▶ [Task instructions]:
The data below should be restated word for word, pictures omitted.

**********

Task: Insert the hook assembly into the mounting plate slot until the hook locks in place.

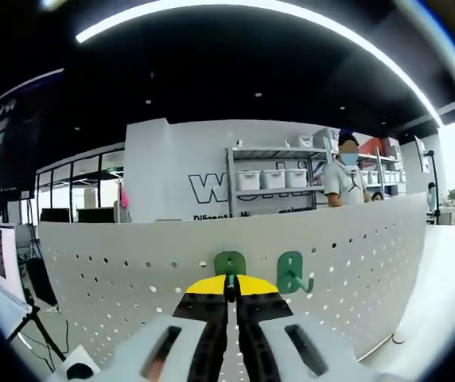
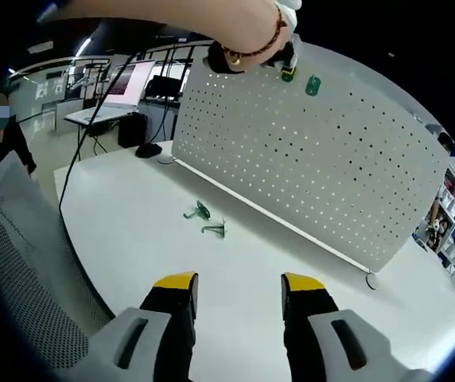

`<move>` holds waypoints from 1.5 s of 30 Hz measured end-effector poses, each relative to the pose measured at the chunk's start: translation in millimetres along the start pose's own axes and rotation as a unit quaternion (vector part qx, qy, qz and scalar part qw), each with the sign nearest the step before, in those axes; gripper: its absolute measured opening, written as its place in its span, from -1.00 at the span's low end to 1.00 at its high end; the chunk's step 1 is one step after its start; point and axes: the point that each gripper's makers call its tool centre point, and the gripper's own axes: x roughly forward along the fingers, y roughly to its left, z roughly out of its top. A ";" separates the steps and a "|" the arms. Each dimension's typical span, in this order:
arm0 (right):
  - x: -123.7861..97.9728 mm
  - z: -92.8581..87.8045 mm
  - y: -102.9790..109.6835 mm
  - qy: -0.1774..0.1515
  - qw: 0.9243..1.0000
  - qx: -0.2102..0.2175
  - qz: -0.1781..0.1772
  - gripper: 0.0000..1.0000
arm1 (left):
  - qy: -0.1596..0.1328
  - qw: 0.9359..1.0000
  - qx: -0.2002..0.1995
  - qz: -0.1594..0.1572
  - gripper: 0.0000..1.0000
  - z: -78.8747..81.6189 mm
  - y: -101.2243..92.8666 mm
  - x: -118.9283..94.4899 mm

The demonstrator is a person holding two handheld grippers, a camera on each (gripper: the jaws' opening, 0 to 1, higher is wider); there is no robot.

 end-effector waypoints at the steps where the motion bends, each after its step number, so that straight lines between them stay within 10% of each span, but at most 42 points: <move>1: 0.0 -0.7 -0.1 0.001 1.000 0.001 0.000 -0.22 | 0.002 1.000 -0.002 0.001 -0.97 -1.2 0.1 0.7; 29: 2.4 1.2 2.6 0.001 1.000 0.005 0.006 -0.27 | -0.001 0.999 -0.026 0.034 -0.97 -9.4 5.9 14.4; 45: 2.7 -1.2 0.2 0.003 1.000 0.004 0.001 -0.27 | 0.010 0.999 -0.030 -0.012 -0.67 -2.2 3.6 4.0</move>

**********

▶ [Answer section]:
Task: Insert the hook assembly into the mounting plate slot until the hook locks in place.


`<move>` holds waypoints from 1.5 s of 30 Hz measured end-effector poses, each relative to the pose measured at the chunk's start: translation in millimetres along the start pose's own axes and rotation as a unit quaternion (vector part qx, qy, qz and scalar part qw), each with the sign nearest the step before, in those axes; gripper: its absolute measured opening, written as its place in its span, from -1.00 at the span's low end to 1.00 at its high end; the chunk's step 1 is one step after its start; point and axes: the point that each gripper's makers call its tool centre point, and the gripper's own axes: x roughly forward along the fingers, y roughly to its left, z roughly out of its top. A ";" separates the steps and a "|" the arms. Each dimension's typical span, in this order:
arm0 (right):
  - x: -123.7861..97.9728 mm
  - z: -92.8581..87.8045 mm
  - y: -102.9790..109.6835 mm
  - qy: -0.1774..0.1515
  - qw: 0.9243..1.0000
  - qx: -0.2102..0.2175
  - qz: -0.1781..0.1772
  - gripper: 0.0000..1.0000
arm1 (left):
  - qy: -0.1596..0.1328
  - qw: 0.9359..1.0000
  - qx: -0.2002..0.1995
  - qz: -0.1594..0.1572
  - gripper: 0.0000..1.0000
  - z: -78.8747..81.6189 mm
  - y: -101.2243..92.8666 mm
  - x: -118.9283..94.4899 mm

The demonstrator is a person holding two handheld grippers, a camera on each (gripper: the jaws' opening, 0 to 1, higher is wider); there is no robot.

 end-effector waypoints at the steps where the motion bends, each after its step number, so that straight lines between them stay within 10% of each span, but at most 42 points: <move>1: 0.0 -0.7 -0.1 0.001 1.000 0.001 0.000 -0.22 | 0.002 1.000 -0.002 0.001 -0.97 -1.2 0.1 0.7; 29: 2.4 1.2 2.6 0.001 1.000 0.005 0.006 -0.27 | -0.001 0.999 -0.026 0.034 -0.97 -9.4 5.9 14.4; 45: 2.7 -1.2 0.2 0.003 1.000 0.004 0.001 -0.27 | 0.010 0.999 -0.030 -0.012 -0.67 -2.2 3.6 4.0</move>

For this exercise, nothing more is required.